Malin hung up the phone. Her sister had made up her mind at once when Malin told her what had happened. She would come down and stay at least until Henrik was back from his trip.
Malin looked out toward the big ancient sundial that was squeezed between the treetops and a dramatic cloud formation to the west. The apples shone green and red in the warm glow and the pears had started to turn yellow. It was time to harvest. It surprised her that they could grow at all there in the stony ground.
Far away Kalbjerga’s metal roofs glistened above the pines. The family on the farm and Ann-Katrin and Bengt were their only neighbors. Then nothing. Just forest and meager meadows with bleating sheep. When the sun went down they were alone in the dark.
That thought was easier to bear since Maria said that she would come.
Everything that was whirling around in her head quieted down enough that she could think. She and Maria had always been close. From the very start it was mostly Malin who pitched in and took care of her little sister. But with every year that passed the three years between them meant less and less. Not even when Malin was fifteen or sixteen and should have thought it was awkward to have a little sister hanging at her heels did she push her away. That probably made Maria a little precocious, but also secure and self-confident. Confidence that Malin could lean against when she needed it.

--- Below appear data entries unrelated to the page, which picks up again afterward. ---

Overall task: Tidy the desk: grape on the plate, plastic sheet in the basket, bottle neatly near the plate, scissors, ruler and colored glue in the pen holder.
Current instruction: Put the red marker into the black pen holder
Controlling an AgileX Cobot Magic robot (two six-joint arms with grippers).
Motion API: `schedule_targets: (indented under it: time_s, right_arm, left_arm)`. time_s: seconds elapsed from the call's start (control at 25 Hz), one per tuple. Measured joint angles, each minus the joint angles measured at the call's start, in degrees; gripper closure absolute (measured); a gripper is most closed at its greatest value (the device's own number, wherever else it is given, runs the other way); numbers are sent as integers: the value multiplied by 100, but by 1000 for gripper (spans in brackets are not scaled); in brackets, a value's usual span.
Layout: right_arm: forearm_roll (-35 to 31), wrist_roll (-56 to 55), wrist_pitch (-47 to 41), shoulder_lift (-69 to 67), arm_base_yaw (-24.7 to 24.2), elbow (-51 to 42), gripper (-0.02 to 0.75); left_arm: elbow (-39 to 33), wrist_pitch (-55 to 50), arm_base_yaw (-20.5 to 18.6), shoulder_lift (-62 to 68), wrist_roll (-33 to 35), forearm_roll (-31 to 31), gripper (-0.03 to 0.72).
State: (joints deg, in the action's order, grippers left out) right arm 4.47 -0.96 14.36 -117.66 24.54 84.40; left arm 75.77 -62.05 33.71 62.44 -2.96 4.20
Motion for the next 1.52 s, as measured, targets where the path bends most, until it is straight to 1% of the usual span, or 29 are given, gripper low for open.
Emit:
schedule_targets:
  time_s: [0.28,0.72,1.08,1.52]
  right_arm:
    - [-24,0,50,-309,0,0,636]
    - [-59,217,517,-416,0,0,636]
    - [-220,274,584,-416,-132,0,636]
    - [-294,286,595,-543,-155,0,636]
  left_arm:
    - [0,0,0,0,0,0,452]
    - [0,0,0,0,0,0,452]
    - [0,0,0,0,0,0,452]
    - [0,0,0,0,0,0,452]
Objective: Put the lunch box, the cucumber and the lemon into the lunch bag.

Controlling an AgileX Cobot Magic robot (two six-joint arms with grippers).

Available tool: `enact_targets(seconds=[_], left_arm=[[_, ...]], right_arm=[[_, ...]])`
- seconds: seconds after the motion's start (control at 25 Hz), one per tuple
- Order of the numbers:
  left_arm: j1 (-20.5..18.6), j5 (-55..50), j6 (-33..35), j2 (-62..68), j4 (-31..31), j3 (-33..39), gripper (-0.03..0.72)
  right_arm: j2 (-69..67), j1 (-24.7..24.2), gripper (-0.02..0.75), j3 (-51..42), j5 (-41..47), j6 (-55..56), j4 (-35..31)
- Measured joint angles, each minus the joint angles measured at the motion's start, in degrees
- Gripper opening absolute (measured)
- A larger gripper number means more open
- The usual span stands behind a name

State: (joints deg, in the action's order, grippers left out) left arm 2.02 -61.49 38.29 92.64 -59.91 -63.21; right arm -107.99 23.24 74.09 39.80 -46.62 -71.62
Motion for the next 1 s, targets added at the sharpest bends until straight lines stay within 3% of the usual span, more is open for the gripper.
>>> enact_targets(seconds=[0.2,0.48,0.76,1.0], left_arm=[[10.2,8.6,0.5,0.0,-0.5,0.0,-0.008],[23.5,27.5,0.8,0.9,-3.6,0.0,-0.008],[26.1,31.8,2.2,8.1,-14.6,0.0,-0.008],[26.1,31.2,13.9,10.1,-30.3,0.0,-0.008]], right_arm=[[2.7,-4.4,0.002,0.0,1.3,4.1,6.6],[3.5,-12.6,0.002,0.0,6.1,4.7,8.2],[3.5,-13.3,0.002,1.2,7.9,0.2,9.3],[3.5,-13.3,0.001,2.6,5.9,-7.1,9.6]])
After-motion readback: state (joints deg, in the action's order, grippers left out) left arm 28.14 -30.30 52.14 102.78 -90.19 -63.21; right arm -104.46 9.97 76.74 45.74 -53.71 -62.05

Maria was the only one who had been on Malin’s side when she quit medical studies to open a café instead. Stubbornly, she had wrangled with Mother and their big brother, Staffan, who thought she was an idiot. Say no to becoming a doctor. How stupid can you be? She had probably never completely recovered from those quarrels. Superficial and bourgeois, Maria’s words echoed in the dining room during the family’s Sunday dinners.
Mother and Staffan had become a little more conciliatory when they saw that things were going well for her, anyway. The third year with Kakan she had received an award from the Entertainment Guide.
Maria would arrive on the eleven o’clock boat tomorrow. She would be on Fårö before four o’clock. Malin counted the minutes. It would feel so nice to have someone there who understood her one hundred percent and who made her feel safe.
She thought about Stina Hansson. As if it was not already bad enough as it was, perhaps this woman who carried off Ellen in her car had some sort of connection to Henrik. Had even had a relationship with him. Fifteen years ago, to be sure, but only three years before he met her. Malin had a hard time believing it was true. That he could have slept with that woman. Whispered that he loved her. Or maybe he hadn’t done just that. She hoped it wasn’t the case.
When Henrik had told about her it was as if she was suddenly there in their home. Moved in with them. Stina Hansson. Why hadn’t he said that he had seen her? Didn’t you do that? Would she have done that herself? She thought so anyway.
Maria had dismissed all such thoughts. Why should he have said anything about it, an old ex from when he was twenty? Knock it off.
Malin had Googled Stina Hansson. She wanted to see what she looked like. But she was nowhere. No Facebook page, no sports club, nothing. The slender figure with the light long hair, jeans, and military-green jacket who stood staring at her outside the school had etched herself in her memory. But the image was incomplete. The piercing, cold eyes continued to stare at her from a face that was no more than a light speck of skin.
Henrik must have pictures of her. Without a doubt. But Malin was reluctant to ask him. She was not sure she wanted to see Stina Hansson smiling lovingly at the man behind the camera.